Data supplied =>
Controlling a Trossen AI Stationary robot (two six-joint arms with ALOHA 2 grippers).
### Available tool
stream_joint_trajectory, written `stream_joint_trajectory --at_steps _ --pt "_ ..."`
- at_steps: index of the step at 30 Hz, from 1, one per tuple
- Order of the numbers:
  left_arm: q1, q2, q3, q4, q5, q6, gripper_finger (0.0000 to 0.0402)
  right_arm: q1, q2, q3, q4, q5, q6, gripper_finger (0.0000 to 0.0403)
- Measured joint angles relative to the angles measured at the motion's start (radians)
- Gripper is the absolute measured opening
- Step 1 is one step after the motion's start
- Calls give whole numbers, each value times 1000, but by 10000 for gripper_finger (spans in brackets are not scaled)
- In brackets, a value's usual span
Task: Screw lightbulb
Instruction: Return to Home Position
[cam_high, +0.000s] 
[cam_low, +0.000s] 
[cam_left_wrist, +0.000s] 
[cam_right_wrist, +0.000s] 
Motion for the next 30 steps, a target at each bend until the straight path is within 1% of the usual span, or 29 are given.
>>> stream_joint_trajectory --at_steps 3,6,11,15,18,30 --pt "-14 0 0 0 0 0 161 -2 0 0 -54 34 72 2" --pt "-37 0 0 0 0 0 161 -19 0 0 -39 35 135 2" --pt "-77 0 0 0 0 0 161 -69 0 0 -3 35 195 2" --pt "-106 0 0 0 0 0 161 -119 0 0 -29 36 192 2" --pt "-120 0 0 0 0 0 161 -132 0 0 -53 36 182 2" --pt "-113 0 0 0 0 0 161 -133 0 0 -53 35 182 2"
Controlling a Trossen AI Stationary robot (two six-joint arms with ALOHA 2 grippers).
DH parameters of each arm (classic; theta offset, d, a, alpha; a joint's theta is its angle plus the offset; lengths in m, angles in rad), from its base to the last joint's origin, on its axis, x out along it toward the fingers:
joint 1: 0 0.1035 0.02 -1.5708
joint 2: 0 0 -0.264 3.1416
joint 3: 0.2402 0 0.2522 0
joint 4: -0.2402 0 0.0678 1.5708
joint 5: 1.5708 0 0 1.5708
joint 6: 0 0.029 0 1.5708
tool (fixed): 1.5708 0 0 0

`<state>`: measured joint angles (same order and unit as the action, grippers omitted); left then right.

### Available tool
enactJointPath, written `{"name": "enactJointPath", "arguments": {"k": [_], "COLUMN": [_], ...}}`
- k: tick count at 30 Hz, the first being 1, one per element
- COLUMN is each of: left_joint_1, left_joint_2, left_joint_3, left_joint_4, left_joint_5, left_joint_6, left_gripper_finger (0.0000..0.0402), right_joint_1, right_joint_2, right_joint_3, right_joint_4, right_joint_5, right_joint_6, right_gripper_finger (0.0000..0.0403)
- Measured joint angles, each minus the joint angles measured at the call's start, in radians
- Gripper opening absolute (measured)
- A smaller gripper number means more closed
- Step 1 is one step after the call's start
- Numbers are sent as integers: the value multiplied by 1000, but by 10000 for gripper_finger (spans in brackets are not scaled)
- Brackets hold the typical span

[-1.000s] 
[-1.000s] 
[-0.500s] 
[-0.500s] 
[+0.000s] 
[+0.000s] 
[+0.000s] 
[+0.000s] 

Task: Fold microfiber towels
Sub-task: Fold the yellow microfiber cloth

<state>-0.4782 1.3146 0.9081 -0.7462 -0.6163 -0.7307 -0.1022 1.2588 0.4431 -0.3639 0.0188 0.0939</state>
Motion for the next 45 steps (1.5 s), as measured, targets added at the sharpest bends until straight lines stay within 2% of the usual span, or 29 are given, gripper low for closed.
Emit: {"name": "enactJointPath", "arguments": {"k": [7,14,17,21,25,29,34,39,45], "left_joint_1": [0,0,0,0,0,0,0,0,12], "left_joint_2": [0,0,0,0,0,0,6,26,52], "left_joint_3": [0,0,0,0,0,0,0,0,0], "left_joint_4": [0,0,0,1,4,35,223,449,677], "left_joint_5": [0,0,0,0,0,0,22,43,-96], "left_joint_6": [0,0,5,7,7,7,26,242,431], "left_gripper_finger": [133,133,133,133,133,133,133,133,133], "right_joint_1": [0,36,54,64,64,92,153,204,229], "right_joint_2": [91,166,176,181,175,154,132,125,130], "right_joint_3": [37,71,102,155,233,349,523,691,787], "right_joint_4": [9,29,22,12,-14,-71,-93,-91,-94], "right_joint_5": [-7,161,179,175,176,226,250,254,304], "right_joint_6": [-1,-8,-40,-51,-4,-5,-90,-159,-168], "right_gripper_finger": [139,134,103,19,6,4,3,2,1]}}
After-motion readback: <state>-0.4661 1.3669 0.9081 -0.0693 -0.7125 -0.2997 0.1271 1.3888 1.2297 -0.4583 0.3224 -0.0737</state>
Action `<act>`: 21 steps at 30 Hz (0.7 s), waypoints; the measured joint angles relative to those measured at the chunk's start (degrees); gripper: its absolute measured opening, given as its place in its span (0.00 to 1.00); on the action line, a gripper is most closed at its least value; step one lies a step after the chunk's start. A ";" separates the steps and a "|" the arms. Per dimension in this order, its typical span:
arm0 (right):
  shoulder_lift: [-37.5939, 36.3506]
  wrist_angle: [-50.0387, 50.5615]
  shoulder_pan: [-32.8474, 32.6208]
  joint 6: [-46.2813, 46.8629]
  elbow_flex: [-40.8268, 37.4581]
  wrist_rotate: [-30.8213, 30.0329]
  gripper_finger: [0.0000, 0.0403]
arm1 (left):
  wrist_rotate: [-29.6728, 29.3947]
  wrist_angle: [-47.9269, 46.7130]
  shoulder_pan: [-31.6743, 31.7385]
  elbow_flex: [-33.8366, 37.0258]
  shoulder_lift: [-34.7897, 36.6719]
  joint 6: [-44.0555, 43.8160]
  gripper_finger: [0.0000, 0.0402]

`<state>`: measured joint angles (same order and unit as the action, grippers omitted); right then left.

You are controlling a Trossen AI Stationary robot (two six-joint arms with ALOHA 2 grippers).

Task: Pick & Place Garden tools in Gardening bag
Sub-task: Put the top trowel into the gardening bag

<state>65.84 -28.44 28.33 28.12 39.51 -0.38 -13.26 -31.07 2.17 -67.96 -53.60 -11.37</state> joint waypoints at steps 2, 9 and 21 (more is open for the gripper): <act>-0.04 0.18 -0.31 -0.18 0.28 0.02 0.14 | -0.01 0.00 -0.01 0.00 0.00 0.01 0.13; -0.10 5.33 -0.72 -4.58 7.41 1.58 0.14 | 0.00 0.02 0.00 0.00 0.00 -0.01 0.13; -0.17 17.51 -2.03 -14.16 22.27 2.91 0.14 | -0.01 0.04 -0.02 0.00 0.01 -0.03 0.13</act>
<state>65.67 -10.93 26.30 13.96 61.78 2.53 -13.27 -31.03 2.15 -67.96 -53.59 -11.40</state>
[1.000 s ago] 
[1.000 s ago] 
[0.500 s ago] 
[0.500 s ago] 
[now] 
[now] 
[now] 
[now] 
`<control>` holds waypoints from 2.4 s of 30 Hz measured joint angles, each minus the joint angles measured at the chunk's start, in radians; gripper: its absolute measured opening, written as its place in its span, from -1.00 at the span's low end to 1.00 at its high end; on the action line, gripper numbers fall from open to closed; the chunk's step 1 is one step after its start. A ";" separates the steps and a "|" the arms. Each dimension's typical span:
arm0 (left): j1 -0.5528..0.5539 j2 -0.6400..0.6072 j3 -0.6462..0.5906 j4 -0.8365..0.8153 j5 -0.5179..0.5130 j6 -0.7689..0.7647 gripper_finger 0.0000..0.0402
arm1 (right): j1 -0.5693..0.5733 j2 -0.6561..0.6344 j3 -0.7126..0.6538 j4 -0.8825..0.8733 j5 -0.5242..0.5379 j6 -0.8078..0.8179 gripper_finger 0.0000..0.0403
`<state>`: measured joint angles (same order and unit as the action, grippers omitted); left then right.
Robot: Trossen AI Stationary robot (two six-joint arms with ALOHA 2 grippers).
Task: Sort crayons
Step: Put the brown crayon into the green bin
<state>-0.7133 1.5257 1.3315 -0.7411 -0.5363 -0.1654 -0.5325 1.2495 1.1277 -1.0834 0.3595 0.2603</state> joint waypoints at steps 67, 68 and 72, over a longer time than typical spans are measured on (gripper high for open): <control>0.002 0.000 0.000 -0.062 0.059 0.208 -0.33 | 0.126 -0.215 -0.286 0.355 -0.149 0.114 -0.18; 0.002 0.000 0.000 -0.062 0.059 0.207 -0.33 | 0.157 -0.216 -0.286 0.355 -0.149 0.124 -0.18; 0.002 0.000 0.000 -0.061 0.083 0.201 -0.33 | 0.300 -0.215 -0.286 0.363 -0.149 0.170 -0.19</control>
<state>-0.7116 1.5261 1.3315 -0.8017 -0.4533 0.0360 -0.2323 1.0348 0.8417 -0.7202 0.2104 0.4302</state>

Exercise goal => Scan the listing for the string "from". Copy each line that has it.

Written answer =>
- at_steps: index of the step at 30 Hz, from 1, one per tuple
DH parameters of each arm (classic; theta offset, d, a, alpha; a joint's theta is its angle plus the offset; lengths in m, angles in rad), from its base to the last joint's origin, on its axis, x out along it toward the fingers:
`<control>` holds waypoints from 2.4 s of 30 Hz measured joint angles, each minus the joint angles measured at the chunk's start, in radians; gripper: its absolute measured opening, written as its place in its span, from -1.00 at the span's low end to 1.00 at its high end; on the action line, gripper numbers fall from open to closed; the chunk's step 1 is one step after its start. A ";" separates the steps and a "|" the arms. Each dimension's typical span:

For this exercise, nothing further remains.